Pruitt, who sued the EPA more than a dozen times in his former position as Oklahoma’s attorney general and who has close ties to the fossil fuel industry, insists he had not discussed the question with the president.

“You said just a couple of days ago and repeated again that you haven’t had a chance to talk to the president of the United States about whether he thinks climate change is real and whether or not humans have impacted it,” said “Morning Joe” co-host Willie Geist in Tuesday morning’s interview. “Have you since had a chance to ask him about that?”

“No, what I’ve talked about is our focus over the last several weeks has been on the merits and demerits of the Paris deal,” Pruitt said.

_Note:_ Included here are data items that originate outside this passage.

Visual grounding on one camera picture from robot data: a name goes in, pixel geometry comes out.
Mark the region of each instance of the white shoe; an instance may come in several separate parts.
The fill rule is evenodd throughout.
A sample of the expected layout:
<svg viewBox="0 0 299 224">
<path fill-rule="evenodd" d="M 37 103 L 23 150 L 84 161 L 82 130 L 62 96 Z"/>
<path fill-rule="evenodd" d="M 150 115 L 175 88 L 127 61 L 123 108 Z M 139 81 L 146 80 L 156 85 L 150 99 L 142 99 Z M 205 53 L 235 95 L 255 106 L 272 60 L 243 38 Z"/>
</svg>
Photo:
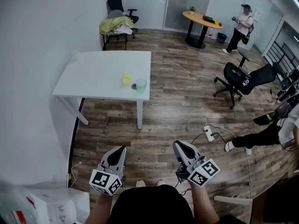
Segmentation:
<svg viewBox="0 0 299 224">
<path fill-rule="evenodd" d="M 166 185 L 166 182 L 164 182 L 163 180 L 159 180 L 159 181 L 157 182 L 157 187 L 158 187 L 158 186 L 161 186 L 161 185 Z"/>
<path fill-rule="evenodd" d="M 246 150 L 247 155 L 252 155 L 252 149 L 251 148 L 246 148 L 245 147 L 245 150 Z"/>
<path fill-rule="evenodd" d="M 230 141 L 230 142 L 227 142 L 224 149 L 225 149 L 225 152 L 229 152 L 231 150 L 233 150 L 235 148 L 235 146 L 233 145 L 233 142 Z"/>
<path fill-rule="evenodd" d="M 139 180 L 136 182 L 136 187 L 141 188 L 141 187 L 146 187 L 145 182 L 143 180 Z"/>
<path fill-rule="evenodd" d="M 226 54 L 229 54 L 228 51 L 226 49 L 222 49 L 222 51 Z"/>
</svg>

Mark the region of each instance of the clear plastic cup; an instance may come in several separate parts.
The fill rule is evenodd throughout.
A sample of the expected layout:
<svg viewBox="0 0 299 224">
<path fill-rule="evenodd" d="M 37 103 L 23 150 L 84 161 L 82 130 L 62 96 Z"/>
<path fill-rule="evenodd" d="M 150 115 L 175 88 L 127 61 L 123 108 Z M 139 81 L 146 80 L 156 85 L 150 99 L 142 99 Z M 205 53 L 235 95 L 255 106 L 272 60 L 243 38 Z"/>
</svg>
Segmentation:
<svg viewBox="0 0 299 224">
<path fill-rule="evenodd" d="M 145 79 L 136 80 L 136 88 L 138 93 L 143 94 L 146 88 L 146 80 Z"/>
</svg>

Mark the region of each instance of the white shirt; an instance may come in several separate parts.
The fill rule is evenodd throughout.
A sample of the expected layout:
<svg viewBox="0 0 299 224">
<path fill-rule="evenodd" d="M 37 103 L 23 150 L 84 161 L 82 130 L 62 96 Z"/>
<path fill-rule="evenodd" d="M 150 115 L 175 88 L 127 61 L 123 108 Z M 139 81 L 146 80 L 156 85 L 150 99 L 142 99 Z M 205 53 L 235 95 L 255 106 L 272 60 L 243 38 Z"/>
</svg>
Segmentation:
<svg viewBox="0 0 299 224">
<path fill-rule="evenodd" d="M 299 128 L 299 105 L 296 105 L 292 109 L 287 118 L 280 119 L 277 125 L 281 127 L 281 130 L 278 132 L 281 144 L 285 144 L 294 139 L 293 129 L 295 126 Z"/>
<path fill-rule="evenodd" d="M 249 13 L 249 15 L 242 13 L 241 16 L 239 16 L 239 19 L 241 19 L 241 22 L 243 23 L 248 23 L 249 25 L 253 24 L 253 17 L 251 16 L 251 13 Z M 235 28 L 244 35 L 247 35 L 249 32 L 249 29 L 244 27 L 242 24 L 236 24 Z"/>
</svg>

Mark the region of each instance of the black trash bin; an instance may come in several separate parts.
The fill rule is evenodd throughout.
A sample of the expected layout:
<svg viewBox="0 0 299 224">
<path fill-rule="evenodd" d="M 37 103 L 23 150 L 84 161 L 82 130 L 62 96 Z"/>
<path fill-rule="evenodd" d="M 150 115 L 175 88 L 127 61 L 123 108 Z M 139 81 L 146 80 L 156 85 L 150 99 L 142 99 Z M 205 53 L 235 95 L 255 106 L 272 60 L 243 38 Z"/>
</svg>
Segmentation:
<svg viewBox="0 0 299 224">
<path fill-rule="evenodd" d="M 218 32 L 216 41 L 217 41 L 218 43 L 223 44 L 223 43 L 225 42 L 225 39 L 227 39 L 227 36 L 224 35 L 223 33 Z"/>
</svg>

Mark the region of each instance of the table leg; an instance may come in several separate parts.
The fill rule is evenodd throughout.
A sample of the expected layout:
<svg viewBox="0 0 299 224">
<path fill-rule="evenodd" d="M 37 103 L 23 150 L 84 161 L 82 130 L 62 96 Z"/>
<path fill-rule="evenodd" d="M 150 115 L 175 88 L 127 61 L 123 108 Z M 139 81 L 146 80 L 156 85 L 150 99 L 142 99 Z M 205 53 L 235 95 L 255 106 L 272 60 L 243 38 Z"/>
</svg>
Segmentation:
<svg viewBox="0 0 299 224">
<path fill-rule="evenodd" d="M 58 99 L 67 107 L 67 109 L 73 115 L 77 116 L 83 124 L 88 125 L 88 120 L 83 116 L 83 114 L 81 114 L 81 112 L 79 112 L 79 110 L 74 109 L 64 97 L 58 96 Z"/>
<path fill-rule="evenodd" d="M 143 101 L 137 100 L 137 128 L 142 129 Z"/>
<path fill-rule="evenodd" d="M 193 21 L 190 21 L 190 25 L 189 25 L 189 30 L 188 30 L 188 34 L 187 34 L 187 37 L 185 39 L 185 41 L 188 41 L 189 38 L 190 38 L 190 35 L 191 35 L 191 31 L 192 31 L 192 27 L 193 27 Z"/>
<path fill-rule="evenodd" d="M 199 37 L 199 41 L 198 41 L 198 47 L 199 49 L 204 49 L 206 47 L 206 45 L 204 44 L 204 39 L 206 37 L 206 32 L 207 32 L 207 27 L 203 26 L 200 37 Z"/>
</svg>

“Right, but have you talked to the president…” Geist said.

“I have not talked to the president…”

“So in your conversations you’ve never talked to him about whether climate change is real and whether it’s impacted by humans?”

Pruitt did not answer this question. Instead, he reiterated that the focus of his discussions with the president has been on the “merits and demerits” of the Paris Agreement.

“Climate change never came up in those meetings?” Geist asked.

Pruitt responded that Trump emphasized the importance of U.S. engagement during his speech on Thursday.

Eventually, co-host Joe Scarborough weighed in.

“No, no. Wait, wait. Mr. Pruitt, it’s a simple question. Have you ever talked to the president about whether he believes climate change is real,” Scarborough said. “Does he still believe that it was a hoax launched in China?”

Pruitt said, “The president has said that when you make decisions on environmental decisions internationally that we put America’s interests first.”

“This interview has to stop in its tracks until I get a yes-no answer from you on whether you believe it’s important whether Americans find out whether their president believes that climate change is a conspiracy theory based out of China,” Scarborough insisted.

Finally Pruitt gave this response: “The president has indicated, Joe, that the climate is changing. I indicated during my confirmation process that there’s a warming trend with respect to the climate and moreover, there’s a human contribution to it. Measuring that with precision is very difficult.”

Throughout the exchange, Pruitt touted the power of coal and disparaged the “environmental left.” He said technology and innovation will lead the way in reducing carbon dioxide emissions, as it has in the U.S. since the turn of the century — spurred, as he did not acknowledge, by regulations such as the fuel-efficiency regulations for automobiles that the Trump administration now wants to weaken.

Pruitt has also come under fire for incorrectly claiming that the U.S. has added “almost 50,000 jobs” to the coal sector since the fourth quarter of 2016, which he said on three shows Sunday: NBC’s “Meet the Press,” ABC’s “This Week” and “Fox News Sunday.” He was defending Trump’s decision to leave the Paris accord and trying to celebrate the success of the current administration.

But, as the Huffington Post, the Washington Post and others have pointed out, there are only about 50,000 jobs in coal, total, in the U.S. The figure Pruitt was citing was for all mining employment. About 1,400 coal jobs were added in the final four months of the Obama administration, and 1,000 coal jobs were added in the first four months of the Trump administration, according to figures from the Bureau of Labor Statistics.